→ **Entries shown**
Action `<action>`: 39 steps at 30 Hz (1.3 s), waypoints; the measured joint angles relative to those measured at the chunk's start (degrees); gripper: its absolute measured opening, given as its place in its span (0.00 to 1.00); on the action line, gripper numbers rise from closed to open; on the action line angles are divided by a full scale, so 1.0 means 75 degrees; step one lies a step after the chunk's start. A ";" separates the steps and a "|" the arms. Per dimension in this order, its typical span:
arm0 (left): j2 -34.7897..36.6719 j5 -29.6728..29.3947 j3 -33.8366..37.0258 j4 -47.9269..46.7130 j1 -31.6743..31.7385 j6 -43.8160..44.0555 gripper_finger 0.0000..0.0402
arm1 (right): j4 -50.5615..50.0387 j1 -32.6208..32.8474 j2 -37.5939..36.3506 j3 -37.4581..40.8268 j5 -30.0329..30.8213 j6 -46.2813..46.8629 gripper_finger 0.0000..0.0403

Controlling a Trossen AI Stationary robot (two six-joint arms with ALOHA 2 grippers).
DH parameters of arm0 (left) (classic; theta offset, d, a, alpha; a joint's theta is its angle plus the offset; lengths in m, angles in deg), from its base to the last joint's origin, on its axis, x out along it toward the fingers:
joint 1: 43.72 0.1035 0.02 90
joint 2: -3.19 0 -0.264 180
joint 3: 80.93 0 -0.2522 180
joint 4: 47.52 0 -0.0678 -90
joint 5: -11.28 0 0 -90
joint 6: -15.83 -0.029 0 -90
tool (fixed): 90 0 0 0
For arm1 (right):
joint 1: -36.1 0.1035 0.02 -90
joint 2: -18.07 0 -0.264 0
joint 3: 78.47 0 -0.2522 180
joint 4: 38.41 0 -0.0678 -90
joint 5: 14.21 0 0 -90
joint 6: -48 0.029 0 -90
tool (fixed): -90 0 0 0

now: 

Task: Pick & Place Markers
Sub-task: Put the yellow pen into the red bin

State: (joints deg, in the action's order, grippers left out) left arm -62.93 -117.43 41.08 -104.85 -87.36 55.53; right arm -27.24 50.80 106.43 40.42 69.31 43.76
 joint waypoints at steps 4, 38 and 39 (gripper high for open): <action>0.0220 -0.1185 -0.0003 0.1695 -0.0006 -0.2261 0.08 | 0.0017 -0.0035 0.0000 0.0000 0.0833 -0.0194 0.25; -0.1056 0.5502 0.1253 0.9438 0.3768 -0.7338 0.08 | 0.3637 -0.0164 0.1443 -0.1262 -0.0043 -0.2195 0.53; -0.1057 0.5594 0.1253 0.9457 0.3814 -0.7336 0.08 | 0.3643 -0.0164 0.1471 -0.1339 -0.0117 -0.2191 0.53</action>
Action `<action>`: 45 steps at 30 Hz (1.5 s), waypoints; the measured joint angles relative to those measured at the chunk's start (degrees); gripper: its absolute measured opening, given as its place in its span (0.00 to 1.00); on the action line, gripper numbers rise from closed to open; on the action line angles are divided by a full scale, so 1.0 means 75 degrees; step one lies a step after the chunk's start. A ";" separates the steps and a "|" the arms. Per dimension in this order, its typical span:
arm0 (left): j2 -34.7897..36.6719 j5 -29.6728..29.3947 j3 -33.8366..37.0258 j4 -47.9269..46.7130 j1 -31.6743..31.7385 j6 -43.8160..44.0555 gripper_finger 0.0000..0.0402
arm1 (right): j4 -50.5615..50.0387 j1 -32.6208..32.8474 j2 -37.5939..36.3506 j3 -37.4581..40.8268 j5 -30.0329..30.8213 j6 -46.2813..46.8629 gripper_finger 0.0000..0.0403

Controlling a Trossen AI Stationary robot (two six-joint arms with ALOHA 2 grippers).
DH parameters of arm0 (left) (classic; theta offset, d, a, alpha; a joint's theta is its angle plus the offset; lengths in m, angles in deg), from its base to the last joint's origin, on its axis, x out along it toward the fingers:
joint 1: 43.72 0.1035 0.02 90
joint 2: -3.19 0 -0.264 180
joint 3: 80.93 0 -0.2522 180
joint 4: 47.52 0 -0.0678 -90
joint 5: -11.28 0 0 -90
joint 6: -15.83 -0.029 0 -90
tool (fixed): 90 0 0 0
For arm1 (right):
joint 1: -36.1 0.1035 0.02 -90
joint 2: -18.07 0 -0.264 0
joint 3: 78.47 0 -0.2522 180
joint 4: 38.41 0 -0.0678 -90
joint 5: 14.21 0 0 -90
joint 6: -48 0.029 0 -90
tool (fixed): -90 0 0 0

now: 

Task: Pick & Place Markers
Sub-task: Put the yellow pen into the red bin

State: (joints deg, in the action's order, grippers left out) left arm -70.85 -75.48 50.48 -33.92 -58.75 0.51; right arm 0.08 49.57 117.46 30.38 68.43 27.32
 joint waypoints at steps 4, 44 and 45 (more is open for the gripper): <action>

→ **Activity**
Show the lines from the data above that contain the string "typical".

→ **Reply to the task**
Action `<action>`: 39 steps at 30 Hz (1.3 s), waypoints; the measured joint angles relative to those measured at the chunk's start (degrees); gripper: its absolute measured opening, given as its place in its span (0.00 to 1.00); on the action line, gripper numbers rise from closed to open; on the action line angles are divided by a full scale, so 1.0 means 75 degrees; step one lies a step after the chunk's start. A ";" separates the steps and a "|" the arms. Per dimension in this order, its typical span:
Action `<action>`: 45 steps at 30 Hz (1.5 s), waypoints; the measured joint angles relative to those measured at the chunk's start (degrees); gripper: its absolute measured opening, given as its place in its span (0.00 to 1.00); on the action line, gripper numbers rise from closed to open; on the action line angles are divided by a full scale, so 1.0 means 75 degrees; step one lies a step after the chunk's start. A ";" separates the steps and a "|" the arms. Per dimension in this order, its typical span:

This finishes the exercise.